A month before he disappeared, Mzee Bosire said his son called and asked him to look for stones to build two houses; one for his parents and one for himself.

The stones were delivered and the parents are trying to finish a modest three-bedroom house which they began a year ago in his absence.

“ I am retiring next year and we told ourselves we need to make an effort to build ourselves a decent home. If he was here, things would have been a lot easier,” the elder Bosire says.

Next to the new house is a pile of rough grey building stones, meant for Bogonko’s house.

“They will remain there until he returns,” his mother says.

Mama Esther says that two weeks before he disappeared, Bogonko called and said he was soon going to work at State House.

Family members describe Bogonko as a secretive person who never revealed what he was going to do.

“He disclosed very little about himself and we had learned not to question him much,” says another brother, Joshua.

Bogonko last visited the family home in April 2011. However, Mama Esther says they communicated often by phone.

Some suggest that Bogonko might have stepped on the toes of some unkind and unforgiving soul in one of his acerbic writings. However, his family knew little about the blog.

“We only knew that he had his own media company but we did not know he was writing things that made some people angry,” says Mzee Bosire.

In the absence of concrete evidence about his disappearance, all types of rumours have been advanced to explain Bogonko’s fate. 

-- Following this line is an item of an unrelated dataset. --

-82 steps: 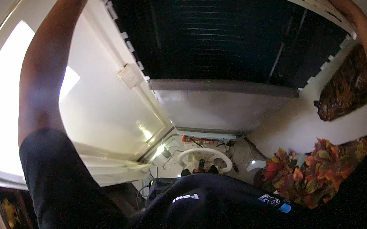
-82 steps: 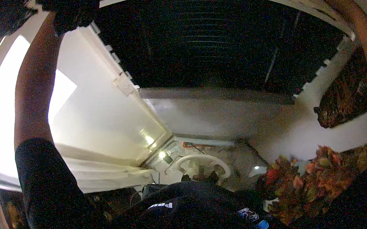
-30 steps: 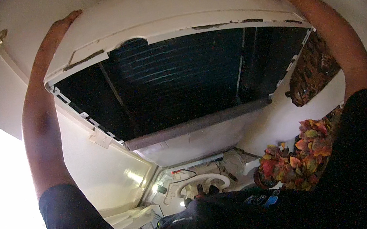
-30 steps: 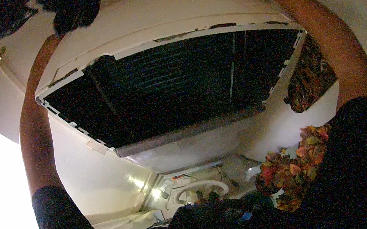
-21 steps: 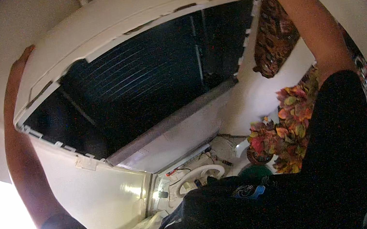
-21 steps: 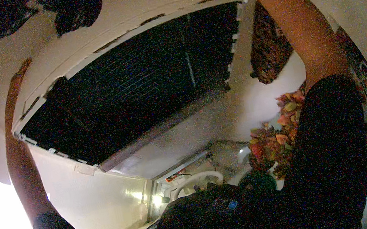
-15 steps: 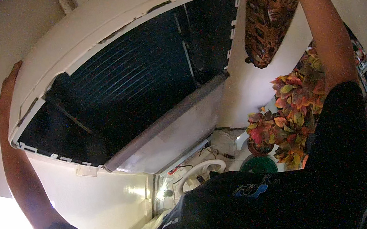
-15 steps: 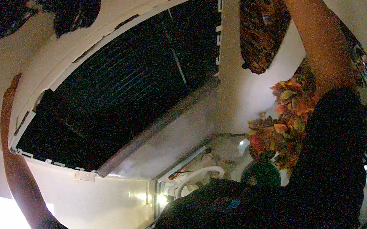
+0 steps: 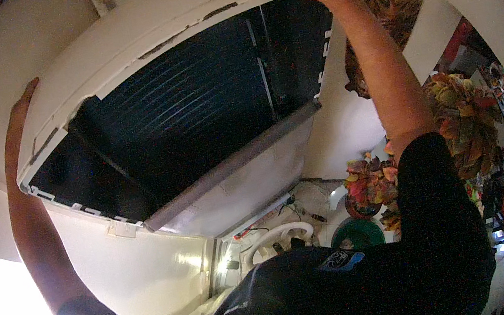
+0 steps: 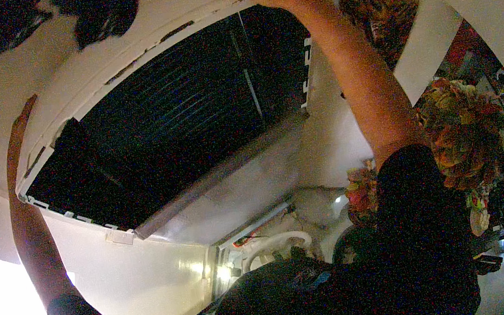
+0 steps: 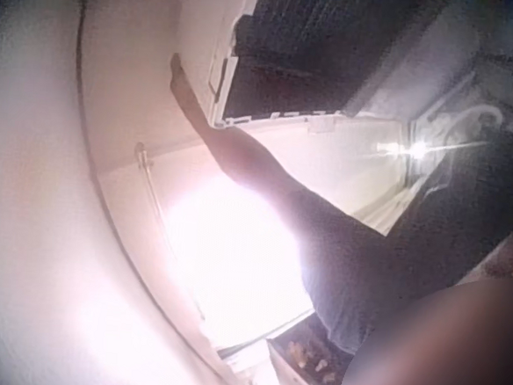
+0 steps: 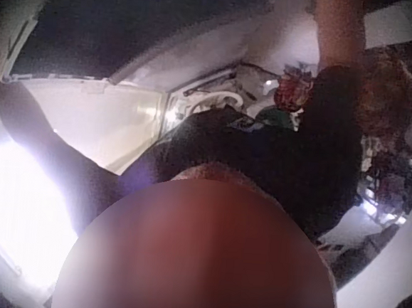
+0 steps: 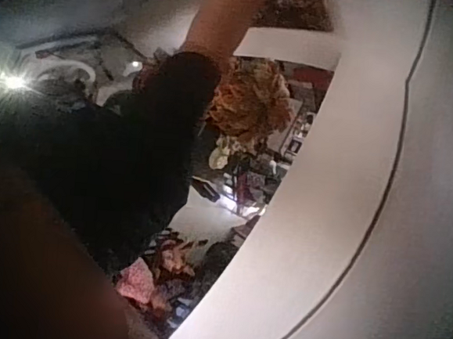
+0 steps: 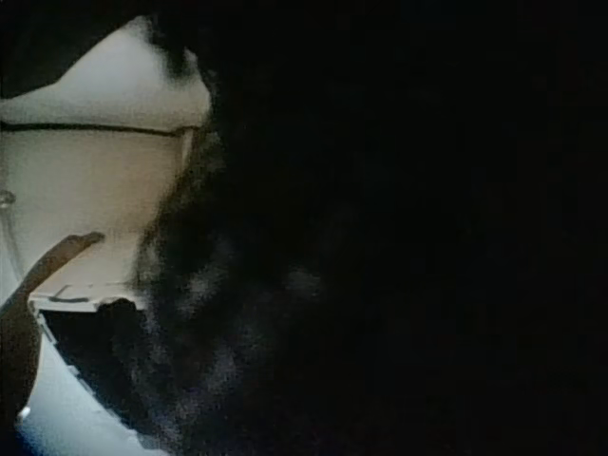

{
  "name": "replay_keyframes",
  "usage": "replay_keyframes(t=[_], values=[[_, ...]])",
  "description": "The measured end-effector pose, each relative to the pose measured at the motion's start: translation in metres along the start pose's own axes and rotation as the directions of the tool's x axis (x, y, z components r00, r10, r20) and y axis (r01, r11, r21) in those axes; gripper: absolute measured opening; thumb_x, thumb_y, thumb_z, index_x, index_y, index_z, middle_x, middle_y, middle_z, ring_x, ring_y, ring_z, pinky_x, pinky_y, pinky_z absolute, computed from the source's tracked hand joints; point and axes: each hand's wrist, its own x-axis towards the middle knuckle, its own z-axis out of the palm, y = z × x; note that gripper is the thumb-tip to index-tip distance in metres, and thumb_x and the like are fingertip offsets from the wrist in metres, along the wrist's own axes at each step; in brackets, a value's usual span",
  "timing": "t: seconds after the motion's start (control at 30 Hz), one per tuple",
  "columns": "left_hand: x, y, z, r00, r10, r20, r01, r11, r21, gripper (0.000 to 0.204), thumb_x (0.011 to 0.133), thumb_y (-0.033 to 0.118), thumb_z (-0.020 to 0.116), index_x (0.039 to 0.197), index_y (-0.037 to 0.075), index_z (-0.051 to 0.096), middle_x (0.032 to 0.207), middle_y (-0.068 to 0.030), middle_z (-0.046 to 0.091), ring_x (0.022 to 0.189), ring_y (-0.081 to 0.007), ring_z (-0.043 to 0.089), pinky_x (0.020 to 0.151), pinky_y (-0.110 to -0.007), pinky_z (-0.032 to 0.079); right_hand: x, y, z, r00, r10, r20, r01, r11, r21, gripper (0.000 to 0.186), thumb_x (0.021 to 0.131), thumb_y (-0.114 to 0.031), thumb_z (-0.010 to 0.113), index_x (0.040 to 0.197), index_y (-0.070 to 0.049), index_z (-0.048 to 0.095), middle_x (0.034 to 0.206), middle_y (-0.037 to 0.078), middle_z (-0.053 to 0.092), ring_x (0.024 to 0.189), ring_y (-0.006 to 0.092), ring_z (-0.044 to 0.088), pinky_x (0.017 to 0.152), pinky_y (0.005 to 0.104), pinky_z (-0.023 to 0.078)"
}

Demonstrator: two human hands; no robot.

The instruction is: The person lifts a white air conditioner front panel and aligns it onto the wall-mounted unit. They then use a cordless drill and a screwdriver to fasten screws into the top of the unit, securing the panel in place.

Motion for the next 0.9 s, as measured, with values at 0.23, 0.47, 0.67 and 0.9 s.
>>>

There are rumours that he was in one way or the other involved in the Kenyan cases at the International Criminal Court over the 2007 post-election violence.

LEAKED LIST

In 2012, Itumbi was caught in the ICC crosshair for allegedly leaking names of witnesses in President Uhuru Kenyatta’s case. Bogonko published the list on Jackal News.

However, the family say they did not know of any involvement in the ICC cases.

“In any case, those cases are coming to an end. Surely, he would have appeared by now,” says Elkana.

Elkana said his brother was a die hard Jubilee supporter.

“On March 4, he woke me up very early to go and vote. He told me whom to vote for, right from the president to the member of county assembly. And  when I went home, he demanded to see my index finger to confirm that I had voted. When he saw the purple ink in my finger, he gave me Sh1,000, saying it was for the ‘good work’ I had done,” he says.

Though he got on well with his parents, their point of disagreement was his drinking and smoking. “I told him I didn’t like and he promised to stop,” said Mzee Bosire.

His prayer is now this: “Please let us know if he is still around or not. We are in the dark. If he is still alive somewhere kindly say something my son and our hearts will be at peace.”